Facebook is performance art. It's a phonebook of people I lost contact with many years ago. It's also a quasi-broken emailing list program. It might be a decent advertising platform for small businesses. Don't know.It's not a news feed. It's not stories relevant to me. It's not a way to actually have friends. It's not a place where people create things and share (mostly). People might think it's those things. Hell, Facebook itself will tell you that it's those things, but it's not.

I agree with the article. Facebook's biggest problem is that, because you're always talking to everybody, you really can't say much. Conversation is, and has always been, context-dependent. You don't say things at a funeral home that you would at a keg party. You don't share the same stories with your peers that you would with your grandma.

I've always thought Facebook was from the devil. Anybody that would use my own friends against me to suck me into a network of participating whether I wanted to or not? Not somebody with my best interests in mind.

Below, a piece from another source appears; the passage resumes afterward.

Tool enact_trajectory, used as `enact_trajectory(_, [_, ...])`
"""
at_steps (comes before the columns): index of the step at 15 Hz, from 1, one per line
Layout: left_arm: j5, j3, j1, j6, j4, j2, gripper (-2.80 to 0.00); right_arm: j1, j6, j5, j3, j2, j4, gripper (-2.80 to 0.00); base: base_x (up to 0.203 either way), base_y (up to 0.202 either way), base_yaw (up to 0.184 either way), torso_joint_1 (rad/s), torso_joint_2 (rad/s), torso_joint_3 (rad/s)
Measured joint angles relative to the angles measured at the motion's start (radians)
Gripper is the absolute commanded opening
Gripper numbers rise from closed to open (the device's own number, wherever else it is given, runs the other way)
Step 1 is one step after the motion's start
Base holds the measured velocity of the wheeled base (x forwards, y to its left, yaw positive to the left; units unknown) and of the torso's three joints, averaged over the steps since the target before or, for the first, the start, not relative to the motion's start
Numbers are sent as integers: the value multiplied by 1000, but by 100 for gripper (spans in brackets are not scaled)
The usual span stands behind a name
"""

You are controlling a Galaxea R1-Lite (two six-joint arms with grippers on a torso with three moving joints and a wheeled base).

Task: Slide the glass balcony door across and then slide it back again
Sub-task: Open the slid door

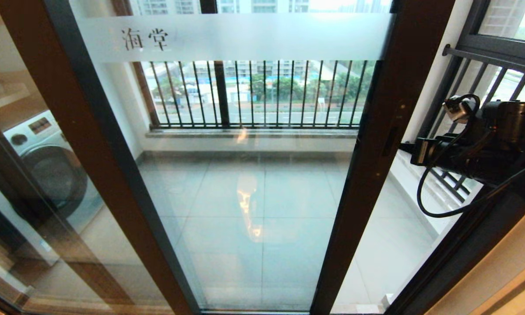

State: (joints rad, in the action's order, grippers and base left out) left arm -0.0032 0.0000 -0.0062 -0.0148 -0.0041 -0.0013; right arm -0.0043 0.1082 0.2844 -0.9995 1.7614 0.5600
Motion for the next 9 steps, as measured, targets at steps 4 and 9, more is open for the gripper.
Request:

I only use Facebook with the FB Purify plugin that gets rid of a lot of the spam. Even then, if I could abstract myself completely away from it, and do all of my social networking activity on my O/S without a browser or a layer of commercial crap stuck on top, I would in a heartbeat.

ADD: It might also be a decent shared photo album. Jury is still out on that one.

What really bothers me is not that these services like FB, Twitter, G+, or various cloud storage systems are not useful -- they are. It's that, instead of being internet standards, they're branded properties. And they're all doing the same thing. It's like if email was a completely different thing depending on which ISP you used. These things should be completely abstracted away from any corporate logo. If I want to store things in the cloud, for instance, I could care less who actually keeps the bytes. If I want to reach my high school chums, why the heck do I need some other party to help me do that? I control gigabytes of storage and god knows how many computational cycles on my personal possessions, and I need Google+ to tell me whose birthday it is today? Really?

The thread: https://news.ycombinator.com/item?id=5811564

yes!!!

What really bothers me is not that these services like FB, Twitter, G+, or various cloud storage systems are not useful -- they are. It's that, instead of being internet standards, they're branded properties. And they're all doing the same thing. It's like if email was a completely different thing depending on which ISP you used. These things should be completely abstracted away from any corporate logo. If I want to store things in the cloud, for instance, I could care less who actually keeps the bytes. If I want to reach my high school chums, why the heck do I need some other party to help me do that? I control gigabytes of storage and god knows how many computational cycles on my personal possessions, and I need Google+ to tell me whose birthday it is today? Really?

You don't need them to tell you anything.

The problem is that growth hackers have convinced these services that they need to keep hitting people with new information so they'll keep coming back.

The real problem is, a person only has 24 hours in a day, and we're not going to spend all of it using social media.

We need less noise, better filters, and better community.